The United States no longer has an inflation problem, according to veteran economist Steve Hanke.
“I think the inflation story is a historical one,” said Hanke, a professor of applied economics at Johns Hopkins University. “One of the reasons for that is because the money supply is contracting year-on-year by 4% in the United States.” In an interview with CNBC’s “Street Signs Asia” on Thursday.
“We haven’t seen that since 1938,” Hanke said. “Changes in the money supply cause changes in the price index and inflation.”
Prices are displayed at a grocery store on February 01, 2023 in New York City.
Leonardo Munoz | Corbis News | Getty Images
The US inflation rate for June came in less than expected at 3% on Wednesday, the smallest year-on-year increase in two years. The core CPI, which excludes volatile food and energy prices, rose 4.8% from a year ago and 0.2% month over month.
Recent data may give the Federal Reserve some wiggle room as the central bank navigates the direction of interest rate policy.
The producer price index in the US is due later on Thursday. If it also shows lower rates, this could further influence the Fed’s decision to end the rate hike cycle soon.
Traders are betting that there is a 92.4% chance that the Fed will keep interest rates unchanged at its July meeting, according to CME FedWatch a tool.

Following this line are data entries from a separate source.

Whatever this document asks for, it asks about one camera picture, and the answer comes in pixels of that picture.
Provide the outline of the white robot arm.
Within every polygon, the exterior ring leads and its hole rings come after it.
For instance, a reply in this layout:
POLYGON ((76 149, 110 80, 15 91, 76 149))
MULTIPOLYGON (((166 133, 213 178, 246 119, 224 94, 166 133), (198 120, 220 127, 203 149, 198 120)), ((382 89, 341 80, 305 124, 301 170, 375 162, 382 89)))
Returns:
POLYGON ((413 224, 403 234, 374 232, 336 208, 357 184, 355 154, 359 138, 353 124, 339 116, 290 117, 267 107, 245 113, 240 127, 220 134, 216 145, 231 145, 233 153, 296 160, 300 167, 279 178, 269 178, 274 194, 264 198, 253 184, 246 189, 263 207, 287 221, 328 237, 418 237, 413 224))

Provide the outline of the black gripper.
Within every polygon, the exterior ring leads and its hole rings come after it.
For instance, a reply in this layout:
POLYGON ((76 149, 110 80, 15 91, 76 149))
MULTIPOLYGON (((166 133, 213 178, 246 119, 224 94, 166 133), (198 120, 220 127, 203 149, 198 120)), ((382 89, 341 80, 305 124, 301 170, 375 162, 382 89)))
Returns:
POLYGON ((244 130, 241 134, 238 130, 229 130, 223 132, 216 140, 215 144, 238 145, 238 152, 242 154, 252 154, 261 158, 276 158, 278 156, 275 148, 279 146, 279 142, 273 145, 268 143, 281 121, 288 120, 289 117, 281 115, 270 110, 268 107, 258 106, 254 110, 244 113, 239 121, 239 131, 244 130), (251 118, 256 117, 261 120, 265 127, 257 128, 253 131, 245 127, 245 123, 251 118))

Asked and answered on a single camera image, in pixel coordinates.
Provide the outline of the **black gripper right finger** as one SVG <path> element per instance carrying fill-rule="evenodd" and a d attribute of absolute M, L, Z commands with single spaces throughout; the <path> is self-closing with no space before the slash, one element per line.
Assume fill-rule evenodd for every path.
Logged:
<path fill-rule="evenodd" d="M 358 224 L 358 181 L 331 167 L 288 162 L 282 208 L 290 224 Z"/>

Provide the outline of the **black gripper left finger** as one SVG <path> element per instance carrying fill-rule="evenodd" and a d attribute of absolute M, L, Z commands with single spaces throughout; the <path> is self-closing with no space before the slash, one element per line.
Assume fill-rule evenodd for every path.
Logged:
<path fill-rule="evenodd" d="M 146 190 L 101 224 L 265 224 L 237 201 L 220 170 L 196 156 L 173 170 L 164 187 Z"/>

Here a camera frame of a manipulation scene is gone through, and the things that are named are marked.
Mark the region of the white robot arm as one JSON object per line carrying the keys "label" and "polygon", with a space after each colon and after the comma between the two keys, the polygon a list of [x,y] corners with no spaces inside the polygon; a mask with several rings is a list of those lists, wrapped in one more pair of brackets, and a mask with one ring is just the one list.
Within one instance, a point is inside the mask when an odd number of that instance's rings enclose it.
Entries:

“When inflation was going up and down, first the PPI went up and then the CPI went up. Then finally the core gradually went up like a snail,” Hanke said.
Forget all the propaganda we hear — that the Fed chair has a tough problem, that this is going to be a long fight, things are sticky and so on. Things are not sticky.
Professor at Johns Hopkins University
“Now we’ve turned things around, and PPIs are down like a stone. CPI, they’re falling pretty much like a stone. And the core is way behind,” he said, adding, “We’re going to see it all come down as long as they keep quantitative tightening.”
Central bank policymakers tend to look more at core inflation, which is still well above the Fed’s annual target of 2%.
But Hankey noted that if the Fed “continues to do what it’s doing,” it could get to the “2% range very quickly.”
“Forget all the propaganda we hear – that the Fed chairman has a tough problem, that this is going to be a long fight, things are sticky etc. Things are not sticky,” said the professor.